PROMPT
Up to and including the line with "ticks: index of", restate every line of the records below word for word, from the first line on, leaving out the pictures.

*** Opening DATASET RECORDS ***

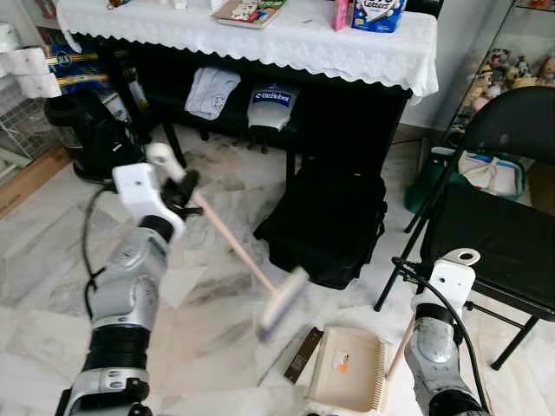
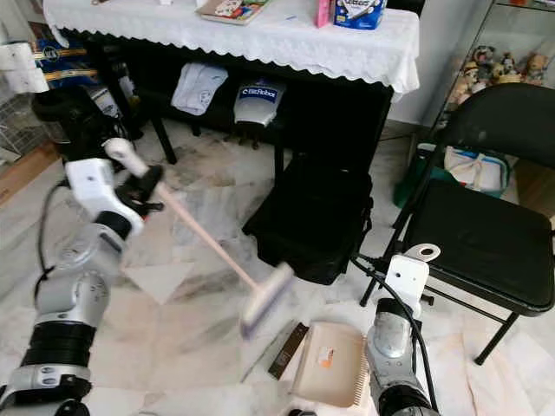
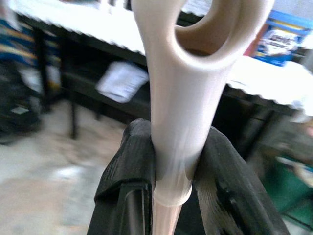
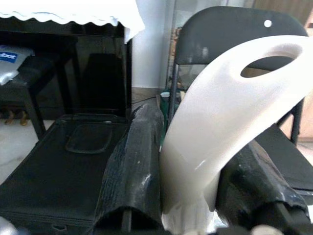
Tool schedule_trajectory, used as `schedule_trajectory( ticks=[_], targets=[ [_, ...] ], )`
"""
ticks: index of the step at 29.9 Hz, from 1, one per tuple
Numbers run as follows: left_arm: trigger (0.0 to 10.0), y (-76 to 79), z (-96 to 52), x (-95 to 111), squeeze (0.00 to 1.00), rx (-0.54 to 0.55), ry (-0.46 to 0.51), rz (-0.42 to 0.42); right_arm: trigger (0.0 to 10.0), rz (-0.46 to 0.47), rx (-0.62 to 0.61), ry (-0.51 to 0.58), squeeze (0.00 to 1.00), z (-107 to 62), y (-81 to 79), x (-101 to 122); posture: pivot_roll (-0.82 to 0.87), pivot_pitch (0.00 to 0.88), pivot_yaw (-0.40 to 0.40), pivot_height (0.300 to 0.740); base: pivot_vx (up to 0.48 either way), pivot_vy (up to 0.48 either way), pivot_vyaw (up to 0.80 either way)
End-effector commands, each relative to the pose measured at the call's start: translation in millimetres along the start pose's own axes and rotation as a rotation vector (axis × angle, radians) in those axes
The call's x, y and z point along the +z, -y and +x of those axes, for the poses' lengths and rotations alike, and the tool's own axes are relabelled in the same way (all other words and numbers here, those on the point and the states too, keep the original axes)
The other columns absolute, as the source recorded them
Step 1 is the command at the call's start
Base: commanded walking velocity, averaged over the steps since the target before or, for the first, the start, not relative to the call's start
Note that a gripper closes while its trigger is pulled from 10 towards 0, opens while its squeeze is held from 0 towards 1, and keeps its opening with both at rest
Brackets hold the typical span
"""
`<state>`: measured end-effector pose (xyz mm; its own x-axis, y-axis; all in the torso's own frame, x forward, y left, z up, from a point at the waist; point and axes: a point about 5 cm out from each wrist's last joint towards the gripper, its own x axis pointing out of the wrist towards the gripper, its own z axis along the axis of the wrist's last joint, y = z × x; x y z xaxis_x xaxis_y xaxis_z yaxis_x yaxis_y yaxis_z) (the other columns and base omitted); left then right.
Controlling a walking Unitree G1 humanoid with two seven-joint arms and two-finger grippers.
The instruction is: Sweep floor
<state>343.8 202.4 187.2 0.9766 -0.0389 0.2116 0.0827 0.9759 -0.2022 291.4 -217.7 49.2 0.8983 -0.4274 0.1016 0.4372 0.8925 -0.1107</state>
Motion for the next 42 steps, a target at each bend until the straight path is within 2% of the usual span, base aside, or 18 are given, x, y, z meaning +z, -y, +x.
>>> schedule_trajectory(
  ticks=[1, 2, 3, 9, 11, 16, 17, 19, 21, 30, 38, 42],
  targets=[
    [10.0, -4.5, -3.6, -7, 0.00, 0.025, -0.023, 0.011, 10.0, -0.006, 0.000, -0.021, 0.00, -1.9, 1.1, -4, 0.10, 0.130, 0.041, 0.740, 0.000, 0.000, 0.00],
    [10.0, -9.0, -8.1, -14, 0.00, 0.045, -0.040, 0.044, 10.0, -0.005, 0.000, -0.021, 0.00, -2.0, 1.3, -4, 0.09, 0.132, 0.040, 0.740, 0.000, 0.000, 0.00],
    [10.0, -9.0, -8.1, -14, 0.00, 0.045, -0.040, 0.044, 10.0, -0.005, 0.000, -0.021, 0.00, -2.0, 1.3, -4, 0.09, 0.132, 0.040, 0.740, 0.000, 0.000, 0.00],
    [10.0, -4.2, -11.0, -23, 0.00, -0.025, -0.084, 0.187, 10.0, -0.007, 0.000, -0.020, 0.00, -1.6, 2.2, -4, 0.10, 0.136, 0.038, 0.740, 0.000, 0.000, 0.00],
    [10.0, -2.3, -10.4, -27, 0.00, -0.061, -0.120, 0.240, 10.0, -0.007, -0.001, -0.020, 0.00, -1.6, 2.6, -4, 0.10, 0.135, 0.037, 0.740, 0.000, 0.000, 0.00],
    [10.0, -0.8, -11.7, -39, 0.00, -0.117, -0.220, 0.299, 10.0, -0.008, -0.001, -0.019, 0.00, -1.4, 2.6, -4, 0.10, 0.136, 0.038, 0.740, 0.000, 0.000, 0.00],
    [10.0, 1.8, -14.0, -46, 0.00, -0.155, -0.273, 0.266, 10.0, -0.008, 0.000, -0.019, 0.00, -1.4, 2.5, -4, 0.10, 0.136, 0.038, 0.740, 0.000, 0.000, 0.00],
    [10.0, 7.1, -17.4, -51, 0.00, -0.219, -0.308, 0.267, 10.0, -0.007, -0.001, -0.019, 0.00, -1.4, 2.5, -4, 0.10, 0.136, 0.039, 0.740, 0.000, 0.000, 0.00],
    [10.0, 16.2, -21.5, -56, 0.00, -0.286, -0.352, 0.231, 10.0, -0.007, 0.000, -0.019, 0.00, -1.4, 2.4, -4, 0.10, 0.138, 0.039, 0.740, 0.000, 0.000, 0.00],
    [10.0, 40.8, -23.9, -54, 0.00, -0.432, -0.390, 0.104, 10.0, -0.008, -0.004, -0.019, 0.00, -0.8, 3.9, -3, 0.09, 0.138, 0.042, 0.740, 0.000, 0.000, 0.00],
    [10.0, 49.0, -23.2, -47, 0.00, -0.462, -0.388, 0.009, 10.0, -0.007, -0.004, -0.021, 0.00, -0.6, 3.7, -4, 0.10, 0.136, 0.041, 0.740, 0.000, 0.000, 0.00],
    [10.0, 57.2, -26.7, -42, 0.00, -0.517, -0.392, -0.037, 10.0, -0.005, 0.000, -0.020, 0.00, -0.3, 2.4, -3, 0.10, 0.136, 0.041, 0.740, 0.000, 0.000, 0.00]
  ],
)
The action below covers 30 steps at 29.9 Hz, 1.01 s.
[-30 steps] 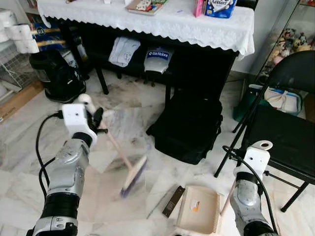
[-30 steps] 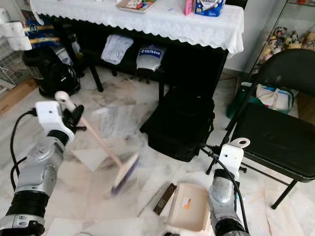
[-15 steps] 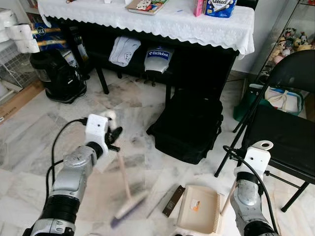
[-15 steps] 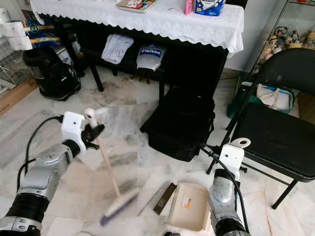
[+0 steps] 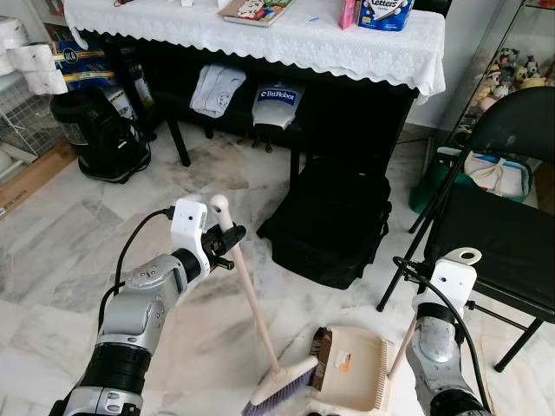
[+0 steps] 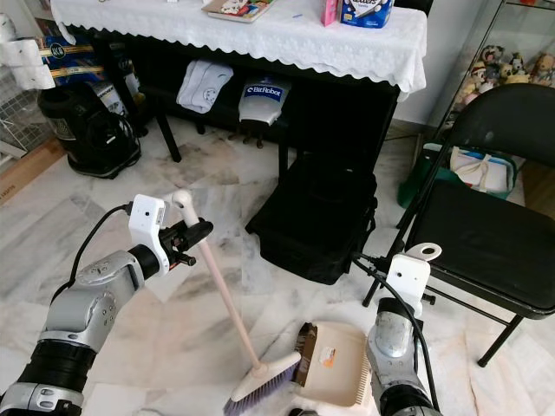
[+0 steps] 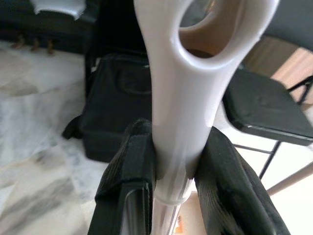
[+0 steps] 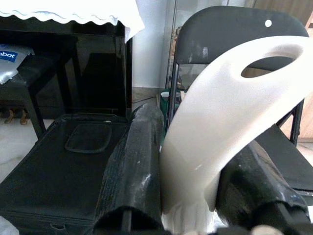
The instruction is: Sweep floor
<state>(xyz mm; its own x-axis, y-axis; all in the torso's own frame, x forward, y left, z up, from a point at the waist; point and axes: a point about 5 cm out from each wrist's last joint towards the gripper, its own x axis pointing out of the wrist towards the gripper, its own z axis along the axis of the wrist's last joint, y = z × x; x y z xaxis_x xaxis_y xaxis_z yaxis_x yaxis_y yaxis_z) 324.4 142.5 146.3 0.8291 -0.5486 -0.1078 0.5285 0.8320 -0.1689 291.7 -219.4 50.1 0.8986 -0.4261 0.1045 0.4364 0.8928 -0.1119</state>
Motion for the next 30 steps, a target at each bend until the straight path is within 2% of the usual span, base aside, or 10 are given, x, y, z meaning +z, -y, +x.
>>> schedule_trajectory(
  ticks=[1, 5, 9, 12, 13, 16, 20, 21, 26, 30],
  targets=[
    [10.0, 7.2, -1.2, 6, 0.00, -0.059, 0.027, -0.035, 10.0, -0.003, -0.001, -0.023, 0.00, -1.3, 0.9, -3, 0.10, 0.136, 0.040, 0.740, 0.000, 0.000, 0.00],
    [10.0, 16.7, -3.9, 7, 0.00, -0.146, 0.015, -0.045, 10.0, -0.003, -0.001, -0.024, 0.00, -1.2, 1.0, -3, 0.10, 0.135, 0.041, 0.740, 0.000, 0.000, 0.00],
    [10.0, 18.4, -4.3, 8, 0.00, -0.145, 0.026, -0.036, 10.0, -0.004, 0.000, -0.024, 0.00, -1.3, 1.0, -4, 0.10, 0.135, 0.040, 0.740, 0.000, 0.000, 0.00],
    [10.0, 9.7, -2.8, 17, 0.00, -0.063, 0.089, -0.025, 10.0, -0.004, 0.000, -0.025, 0.00, -1.4, 1.0, -4, 0.10, 0.136, 0.039, 0.740, 0.000, 0.000, 0.00],
    [10.0, -0.9, -2.7, 28, 0.00, 0.022, 0.152, -0.031, 10.0, -0.005, 0.000, -0.025, 0.00, -1.4, 1.2, -4, 0.10, 0.136, 0.039, 0.740, 0.000, 0.000, 0.00],
    [10.0, -15.3, -4.6, 40, 0.00, 0.128, 0.228, -0.045, 10.0, -0.005, -0.001, -0.025, 0.00, -1.5, 1.4, -4, 0.10, 0.137, 0.040, 0.740, 0.000, 0.000, 0.00],
    [10.0, -28.4, -9.9, 53, 0.00, 0.225, 0.314, -0.066, 10.0, -0.005, -0.002, -0.024, 0.00, -1.6, 1.7, -4, 0.10, 0.137, 0.041, 0.740, 0.000, 0.000, 0.00],
    [10.0, -37.0, -15.6, 62, 0.00, 0.306, 0.379, -0.056, 10.0, -0.005, -0.002, -0.024, 0.00, -1.7, 1.9, -4, 0.10, 0.138, 0.040, 0.740, 0.000, 0.000, 0.00],
    [10.0, -47.0, -22.2, 67, 0.00, 0.431, 0.414, 0.066, 10.0, -0.005, 0.000, -0.025, 0.00, -2.1, 1.8, -4, 0.10, 0.139, 0.039, 0.740, 0.000, 0.000, 0.00],
    [10.0, -39.9, -16.1, 54, 0.00, 0.405, 0.317, 0.277, 10.0, -0.006, -0.001, -0.024, 0.00, -2.1, 1.9, -4, 0.09, 0.140, 0.039, 0.740, 0.000, 0.000, 0.00]
  ],
)
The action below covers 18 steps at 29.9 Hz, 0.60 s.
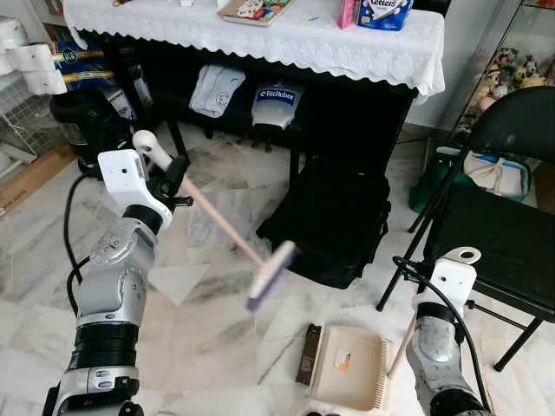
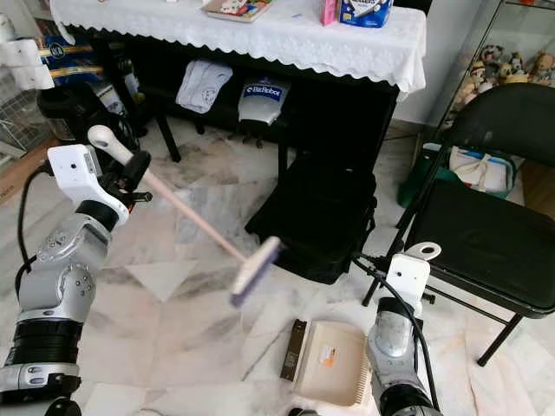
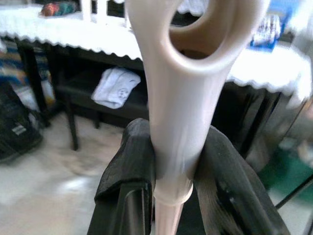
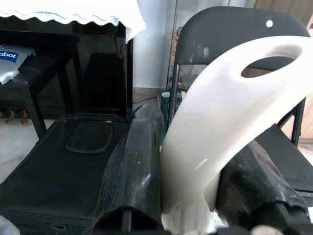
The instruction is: Sweep floor
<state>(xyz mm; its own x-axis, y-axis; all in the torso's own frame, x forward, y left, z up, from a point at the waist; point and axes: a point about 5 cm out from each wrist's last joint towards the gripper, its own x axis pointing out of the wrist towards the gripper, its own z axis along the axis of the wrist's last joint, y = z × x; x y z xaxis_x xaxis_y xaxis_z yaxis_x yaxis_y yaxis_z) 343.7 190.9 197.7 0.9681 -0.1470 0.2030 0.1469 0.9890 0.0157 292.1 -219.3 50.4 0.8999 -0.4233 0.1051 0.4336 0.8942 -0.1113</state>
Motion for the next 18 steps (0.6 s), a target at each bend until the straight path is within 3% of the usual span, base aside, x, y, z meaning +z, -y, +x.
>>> schedule_trajectory(
  ticks=[1, 5, 12, 14, 18],
  targets=[
    [10.0, 5.8, -2.8, -8, 0.00, -0.033, -0.026, 0.139, 10.0, -0.007, -0.004, -0.025, 0.00, -2.4, 2.5, -5, 0.09, 0.140, 0.039, 0.740, 0.000, 0.000, 0.00],
    [10.0, 11.7, -4.9, -22, 0.00, -0.045, -0.073, 0.198, 10.0, -0.009, -0.006, -0.023, 0.00, -2.5, 2.8, -5, 0.09, 0.141, 0.039, 0.740, 0.000, 0.000, 0.00],
    [10.0, 23.3, -12.1, -47, 0.00, -0.161, -0.221, 0.199, 10.0, -0.011, -0.006, -0.026, 0.00, -2.7, 3.3, -5, 0.09, 0.138, 0.041, 0.740, 0.000, 0.000, 0.00],
    [10.0, 32.4, -17.5, -58, 0.00, -0.214, -0.286, 0.124, 10.0, -0.011, -0.008, -0.026, 0.00, -2.6, 3.7, -5, 0.09, 0.135, 0.043, 0.740, 0.000, 0.000, 0.00],
    [10.0, 48.5, -21.2, -58, 0.00, -0.300, -0.312, -0.019, 10.0, -0.011, -0.010, -0.022, 0.00, -0.8, 4.5, -4, 0.08, 0.127, 0.041, 0.740, 0.000, 0.000, 0.00]
  ],
)
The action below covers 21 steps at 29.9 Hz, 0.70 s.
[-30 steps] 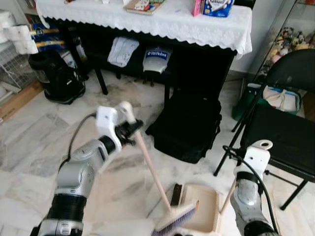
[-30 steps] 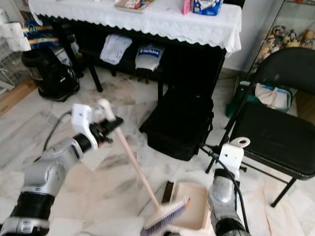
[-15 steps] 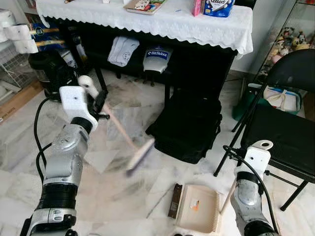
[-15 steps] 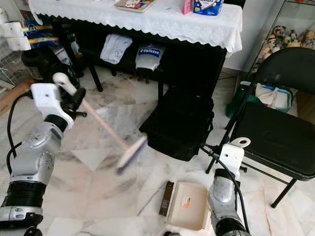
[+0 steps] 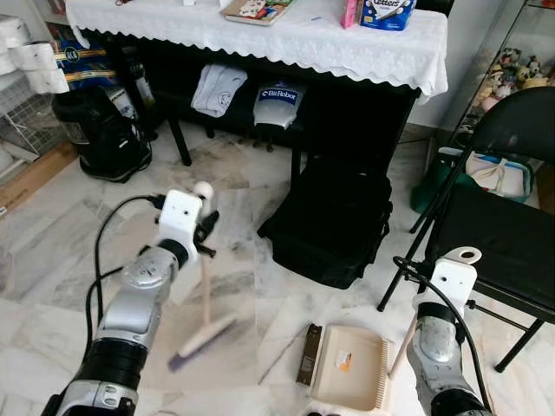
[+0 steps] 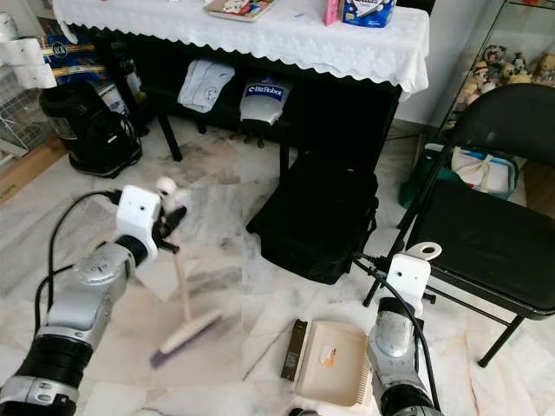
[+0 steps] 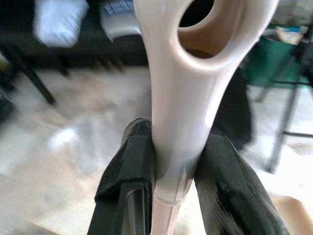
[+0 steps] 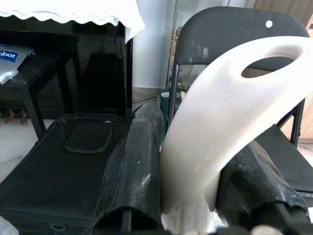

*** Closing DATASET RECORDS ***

EXERCISE OUTPUT
Tool schedule_trajectory, used as `schedule_trajectory( ticks=[_], targets=[ [_, ...] ], )`
"""
ticks: index of the step at 29.9 Hz, from 1, one per tuple

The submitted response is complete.